Just a few examples, none of which would necessarily bring the enterprise to a halt, but which points to the kind of work that needs in order to get data in shape for that next move:
Note this excerpt from a Census report on religious affiliation:
Again, the numbers are, by themselves, intelligible, but the next move is more uncertain. The data break themselves out by regions (e.g. A NORTH EAST), but then undergo a second subdivision: the regions are parsed by localities (e.g., Hartlepool, Middlesbrough, etc.), subjecting the numbers to a classic, nettling redundancy. The same totals are gathered twice – really, more than twice; the All People total for the North East is accumulated again, through a summing of the localities, and again, by a summing of the Remainder and Urban areas subheads (these indented very curiously by a serial tapping of the space bar – a textbook no-no).
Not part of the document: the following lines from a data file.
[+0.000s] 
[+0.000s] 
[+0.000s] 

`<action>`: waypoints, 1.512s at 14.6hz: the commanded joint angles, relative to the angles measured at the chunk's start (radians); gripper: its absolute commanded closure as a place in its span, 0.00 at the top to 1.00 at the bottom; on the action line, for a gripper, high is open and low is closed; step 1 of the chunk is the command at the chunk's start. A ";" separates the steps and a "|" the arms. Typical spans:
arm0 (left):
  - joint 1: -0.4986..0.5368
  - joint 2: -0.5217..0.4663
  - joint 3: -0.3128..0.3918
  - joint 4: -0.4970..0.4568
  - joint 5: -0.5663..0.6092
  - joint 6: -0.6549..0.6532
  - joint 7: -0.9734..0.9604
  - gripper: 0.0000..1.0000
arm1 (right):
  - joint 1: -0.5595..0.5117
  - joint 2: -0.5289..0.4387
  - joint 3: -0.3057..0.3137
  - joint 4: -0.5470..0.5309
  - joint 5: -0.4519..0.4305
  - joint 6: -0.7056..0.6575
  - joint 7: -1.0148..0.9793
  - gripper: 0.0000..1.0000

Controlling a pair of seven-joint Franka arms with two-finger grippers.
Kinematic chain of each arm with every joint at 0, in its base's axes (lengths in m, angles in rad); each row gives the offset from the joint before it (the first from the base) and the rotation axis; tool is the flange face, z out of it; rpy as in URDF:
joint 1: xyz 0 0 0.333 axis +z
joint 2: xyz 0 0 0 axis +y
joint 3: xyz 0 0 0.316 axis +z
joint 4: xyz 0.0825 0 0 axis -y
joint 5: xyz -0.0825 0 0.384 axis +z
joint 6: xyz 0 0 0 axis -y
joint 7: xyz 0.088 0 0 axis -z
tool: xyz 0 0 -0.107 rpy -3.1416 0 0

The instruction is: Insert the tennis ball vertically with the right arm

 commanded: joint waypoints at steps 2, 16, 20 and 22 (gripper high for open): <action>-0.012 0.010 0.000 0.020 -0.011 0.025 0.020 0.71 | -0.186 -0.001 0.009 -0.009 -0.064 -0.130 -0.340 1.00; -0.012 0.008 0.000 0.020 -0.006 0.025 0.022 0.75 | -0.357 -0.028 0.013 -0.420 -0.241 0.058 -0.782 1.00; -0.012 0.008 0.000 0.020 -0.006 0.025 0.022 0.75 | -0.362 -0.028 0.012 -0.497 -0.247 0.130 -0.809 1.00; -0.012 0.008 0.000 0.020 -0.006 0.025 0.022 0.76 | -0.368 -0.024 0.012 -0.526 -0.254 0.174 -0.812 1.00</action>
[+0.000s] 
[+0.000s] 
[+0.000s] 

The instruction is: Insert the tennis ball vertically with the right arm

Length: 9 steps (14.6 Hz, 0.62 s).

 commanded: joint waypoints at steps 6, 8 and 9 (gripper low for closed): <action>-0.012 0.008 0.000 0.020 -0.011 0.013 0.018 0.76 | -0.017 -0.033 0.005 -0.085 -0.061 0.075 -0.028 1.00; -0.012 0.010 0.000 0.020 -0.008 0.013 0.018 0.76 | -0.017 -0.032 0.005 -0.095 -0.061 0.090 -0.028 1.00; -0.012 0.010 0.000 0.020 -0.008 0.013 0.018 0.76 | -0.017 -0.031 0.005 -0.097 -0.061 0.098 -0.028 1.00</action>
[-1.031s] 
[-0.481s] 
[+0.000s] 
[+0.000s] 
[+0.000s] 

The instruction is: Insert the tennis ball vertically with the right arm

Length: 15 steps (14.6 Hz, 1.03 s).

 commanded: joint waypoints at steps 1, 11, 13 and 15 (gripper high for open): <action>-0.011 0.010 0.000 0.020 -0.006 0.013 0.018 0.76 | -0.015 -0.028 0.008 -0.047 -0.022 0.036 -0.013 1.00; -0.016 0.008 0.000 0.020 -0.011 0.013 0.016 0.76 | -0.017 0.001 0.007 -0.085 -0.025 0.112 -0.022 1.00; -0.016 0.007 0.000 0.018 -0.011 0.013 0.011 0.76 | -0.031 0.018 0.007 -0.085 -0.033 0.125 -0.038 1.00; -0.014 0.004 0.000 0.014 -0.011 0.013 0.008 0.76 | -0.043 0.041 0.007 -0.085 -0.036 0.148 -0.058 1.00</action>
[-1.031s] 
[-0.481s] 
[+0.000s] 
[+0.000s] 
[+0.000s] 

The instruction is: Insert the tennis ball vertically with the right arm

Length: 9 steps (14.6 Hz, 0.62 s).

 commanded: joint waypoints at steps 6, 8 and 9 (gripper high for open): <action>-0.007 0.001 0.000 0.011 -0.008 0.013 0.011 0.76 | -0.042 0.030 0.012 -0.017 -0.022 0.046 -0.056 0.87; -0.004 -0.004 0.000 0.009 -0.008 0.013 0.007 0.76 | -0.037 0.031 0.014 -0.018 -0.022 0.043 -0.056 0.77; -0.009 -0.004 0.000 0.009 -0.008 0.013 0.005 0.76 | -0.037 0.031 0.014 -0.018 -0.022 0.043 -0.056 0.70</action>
Disentangling all those totals makes the job harder to be sure, if you want to do more with the data.
In addition, many of the workbooks I’ve seen suffer from another classic, if remediable, error – the laying down of blank rows and columns between data-bearing cells, e.g. this excerpt from a workbook on youth education and employment:
And check out the dates. An expression such Mar-May 1992 isn’t a date – it’s text, and as such can’t be grouped in a pivot table, for example. A lethal miscue? No, but an impediment.
And how about this one, from a workbook categorizing crime in England and Wales:
That category heading isn’t availing itself of the Wrap Text feature; rather, it comprises text that’s been entered in two different rows. Put simply, you shouldn’t do that – it instates the same record, or at least part of the same record, in two rows, and that’s just too problematic.
In his cite of my Wednesday post, in which I served up the Guardian’s Olympic athlete data, digital journalist savant Paul Bradshaw asked his readers to “Let us know if you do anything with it!”. That is indeed the point – as they presently stand, what can you do with the Census data?
In sum, I can’t help wondering if the Census and like concerns would stand to gain by some alternative thinking about their spreadsheet data and how they’re realized, in the interests of instilling a measure of analyst-friendliness to the files. Would it be too high-minded to recommend that the Census, et al, place the matter before consultants, who’d be deputized to perform the relevant makeovers? On the other hand, a reconsideration of a few thousand workbooks is no small gig, and with the government locked into austerity mode the expense would likely be deemed too discretionary to justify the outlay.
Maybe then it’s time for me to step up and offer my services. And I’d prepared to offer the government a break – I’ll bill them in dollars, and eat the exachange rate.